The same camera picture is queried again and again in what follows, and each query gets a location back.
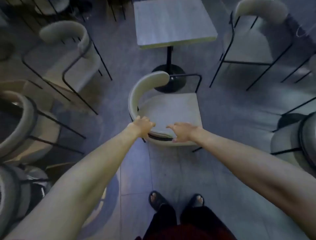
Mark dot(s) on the person's left hand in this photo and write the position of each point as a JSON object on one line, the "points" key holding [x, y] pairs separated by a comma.
{"points": [[142, 126]]}

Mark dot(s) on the person's right hand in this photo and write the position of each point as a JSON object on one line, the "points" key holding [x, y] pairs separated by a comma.
{"points": [[186, 132]]}

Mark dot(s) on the beige chair with black frame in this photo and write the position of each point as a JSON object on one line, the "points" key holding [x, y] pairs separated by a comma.
{"points": [[7, 197], [247, 42], [170, 108], [47, 133], [53, 6], [313, 64], [49, 59], [284, 146]]}

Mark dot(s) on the person's left forearm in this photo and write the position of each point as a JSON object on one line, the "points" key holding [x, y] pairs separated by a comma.
{"points": [[98, 163]]}

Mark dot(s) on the person's right forearm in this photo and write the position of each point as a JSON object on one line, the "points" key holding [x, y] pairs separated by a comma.
{"points": [[234, 158]]}

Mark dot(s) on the right black sandal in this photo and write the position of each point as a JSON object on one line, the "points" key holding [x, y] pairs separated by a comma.
{"points": [[197, 200]]}

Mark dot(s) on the black sandal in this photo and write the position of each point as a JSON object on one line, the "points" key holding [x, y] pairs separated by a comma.
{"points": [[155, 199], [197, 200]]}

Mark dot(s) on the left black sandal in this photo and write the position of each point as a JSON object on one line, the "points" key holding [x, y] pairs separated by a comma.
{"points": [[155, 199]]}

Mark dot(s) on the dark trousers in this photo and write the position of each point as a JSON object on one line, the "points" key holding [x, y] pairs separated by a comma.
{"points": [[163, 220]]}

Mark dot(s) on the dark red shirt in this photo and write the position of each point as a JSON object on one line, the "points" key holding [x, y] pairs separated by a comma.
{"points": [[192, 233]]}

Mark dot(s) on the black round table base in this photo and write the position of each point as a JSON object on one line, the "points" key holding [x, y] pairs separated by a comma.
{"points": [[287, 121]]}

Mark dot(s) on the grey wooden table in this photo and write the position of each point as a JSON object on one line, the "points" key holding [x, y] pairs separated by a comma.
{"points": [[172, 22]]}

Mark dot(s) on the black bag with white stripes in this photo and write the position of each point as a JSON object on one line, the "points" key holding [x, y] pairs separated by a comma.
{"points": [[37, 190]]}

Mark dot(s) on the brown cardboard box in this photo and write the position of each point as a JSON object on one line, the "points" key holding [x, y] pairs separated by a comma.
{"points": [[14, 86]]}

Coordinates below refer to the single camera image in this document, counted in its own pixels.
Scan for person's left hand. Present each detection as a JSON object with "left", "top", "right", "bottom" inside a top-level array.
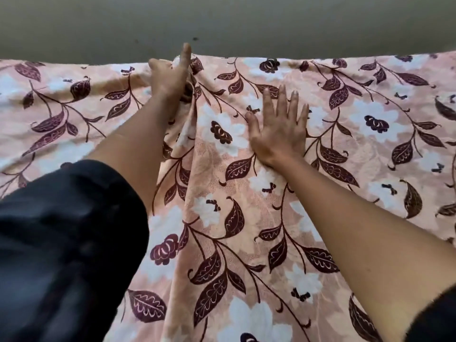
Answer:
[{"left": 148, "top": 42, "right": 193, "bottom": 105}]

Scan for person's right hand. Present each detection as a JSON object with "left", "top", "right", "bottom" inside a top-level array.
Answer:
[{"left": 244, "top": 84, "right": 311, "bottom": 170}]

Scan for pink floral bed sheet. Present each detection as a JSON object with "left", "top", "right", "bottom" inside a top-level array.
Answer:
[{"left": 0, "top": 49, "right": 456, "bottom": 342}]

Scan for person's right forearm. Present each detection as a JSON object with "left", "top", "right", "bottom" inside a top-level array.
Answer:
[{"left": 277, "top": 156, "right": 456, "bottom": 342}]

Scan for person's left forearm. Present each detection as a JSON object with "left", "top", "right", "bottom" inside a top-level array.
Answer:
[{"left": 85, "top": 92, "right": 182, "bottom": 216}]

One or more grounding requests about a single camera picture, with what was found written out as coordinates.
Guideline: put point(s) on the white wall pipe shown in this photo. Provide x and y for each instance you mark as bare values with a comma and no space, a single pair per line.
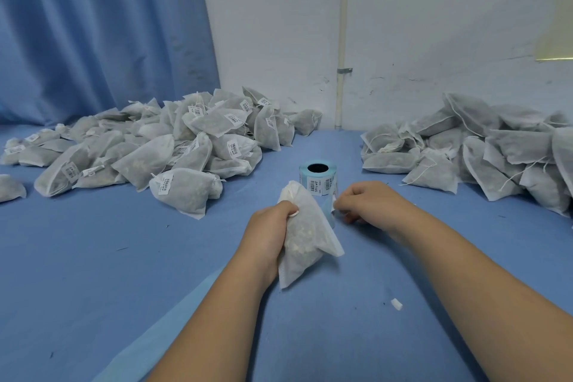
341,28

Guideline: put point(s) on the blue curtain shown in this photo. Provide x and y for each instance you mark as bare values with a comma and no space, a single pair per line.
98,28

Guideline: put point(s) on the white sachet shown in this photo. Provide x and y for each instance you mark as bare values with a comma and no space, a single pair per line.
309,234

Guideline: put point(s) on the person's left hand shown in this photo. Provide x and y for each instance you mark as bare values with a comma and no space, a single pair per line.
264,243

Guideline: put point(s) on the person's left forearm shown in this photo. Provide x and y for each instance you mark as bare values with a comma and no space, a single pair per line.
215,328

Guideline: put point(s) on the blue label roll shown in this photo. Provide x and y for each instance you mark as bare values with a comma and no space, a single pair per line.
319,182

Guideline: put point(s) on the pile of unlabelled herb bags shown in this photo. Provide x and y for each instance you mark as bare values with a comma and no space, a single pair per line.
483,149

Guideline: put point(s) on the pile of labelled herb bags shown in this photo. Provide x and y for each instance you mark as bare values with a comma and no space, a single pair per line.
170,149

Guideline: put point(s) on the lone white pouch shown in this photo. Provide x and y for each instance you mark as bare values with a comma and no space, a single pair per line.
9,187

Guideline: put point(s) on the small white paper scrap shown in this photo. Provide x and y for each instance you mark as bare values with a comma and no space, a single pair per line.
396,304

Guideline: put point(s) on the person's right forearm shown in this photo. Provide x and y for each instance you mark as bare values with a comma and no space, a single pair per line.
488,301

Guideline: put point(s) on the person's right hand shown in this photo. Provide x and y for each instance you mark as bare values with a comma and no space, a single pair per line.
376,207

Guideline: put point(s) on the grey pipe clamp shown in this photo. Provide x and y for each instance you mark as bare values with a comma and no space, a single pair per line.
345,70

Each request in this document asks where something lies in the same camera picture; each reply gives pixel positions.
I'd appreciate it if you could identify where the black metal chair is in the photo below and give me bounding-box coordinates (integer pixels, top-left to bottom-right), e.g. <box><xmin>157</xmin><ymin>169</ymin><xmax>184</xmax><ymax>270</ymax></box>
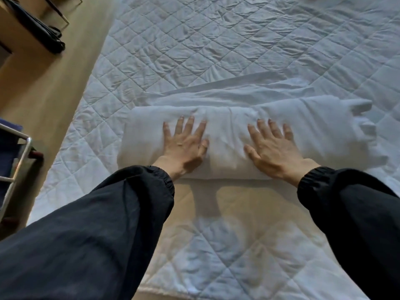
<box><xmin>42</xmin><ymin>0</ymin><xmax>83</xmax><ymax>28</ymax></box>

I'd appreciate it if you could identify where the chrome metal cart frame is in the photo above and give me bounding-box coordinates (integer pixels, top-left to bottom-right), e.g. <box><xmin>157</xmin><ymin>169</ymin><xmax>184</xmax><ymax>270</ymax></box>
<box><xmin>0</xmin><ymin>121</ymin><xmax>44</xmax><ymax>222</ymax></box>

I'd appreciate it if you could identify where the person's left hand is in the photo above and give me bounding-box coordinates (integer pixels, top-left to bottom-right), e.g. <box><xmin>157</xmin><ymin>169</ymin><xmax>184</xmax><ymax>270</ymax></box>
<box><xmin>152</xmin><ymin>115</ymin><xmax>209</xmax><ymax>182</ymax></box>

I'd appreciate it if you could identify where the person's left forearm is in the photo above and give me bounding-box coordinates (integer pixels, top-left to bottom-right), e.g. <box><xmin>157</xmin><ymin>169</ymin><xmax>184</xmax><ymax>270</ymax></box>
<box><xmin>0</xmin><ymin>165</ymin><xmax>175</xmax><ymax>300</ymax></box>

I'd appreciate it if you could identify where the white duvet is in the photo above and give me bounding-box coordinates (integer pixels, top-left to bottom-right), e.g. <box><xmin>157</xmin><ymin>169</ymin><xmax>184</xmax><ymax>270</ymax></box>
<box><xmin>117</xmin><ymin>71</ymin><xmax>388</xmax><ymax>180</ymax></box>

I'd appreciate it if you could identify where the person's right forearm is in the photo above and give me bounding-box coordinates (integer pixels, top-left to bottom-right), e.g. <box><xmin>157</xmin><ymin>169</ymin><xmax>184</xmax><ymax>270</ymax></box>
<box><xmin>297</xmin><ymin>167</ymin><xmax>400</xmax><ymax>300</ymax></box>

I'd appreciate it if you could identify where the quilted white mattress pad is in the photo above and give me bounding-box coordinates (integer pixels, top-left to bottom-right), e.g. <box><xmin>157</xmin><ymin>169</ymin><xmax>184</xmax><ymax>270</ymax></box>
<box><xmin>26</xmin><ymin>0</ymin><xmax>400</xmax><ymax>300</ymax></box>

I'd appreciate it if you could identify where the dark grey backpack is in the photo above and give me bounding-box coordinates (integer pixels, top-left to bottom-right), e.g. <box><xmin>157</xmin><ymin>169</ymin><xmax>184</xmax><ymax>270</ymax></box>
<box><xmin>1</xmin><ymin>0</ymin><xmax>66</xmax><ymax>55</ymax></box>

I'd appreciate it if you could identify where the navy blue fabric laundry bag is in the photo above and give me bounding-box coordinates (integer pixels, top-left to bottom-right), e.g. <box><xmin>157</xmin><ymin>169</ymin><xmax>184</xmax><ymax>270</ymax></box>
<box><xmin>0</xmin><ymin>118</ymin><xmax>24</xmax><ymax>203</ymax></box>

[Problem description]
Every line with "what" in it should be copied from the entries above.

[Answer space]
The same camera picture is queried again and again in what follows, and each query gets a location back.
One or more grounding requests about a single camera picture, with what was found written out as coordinates.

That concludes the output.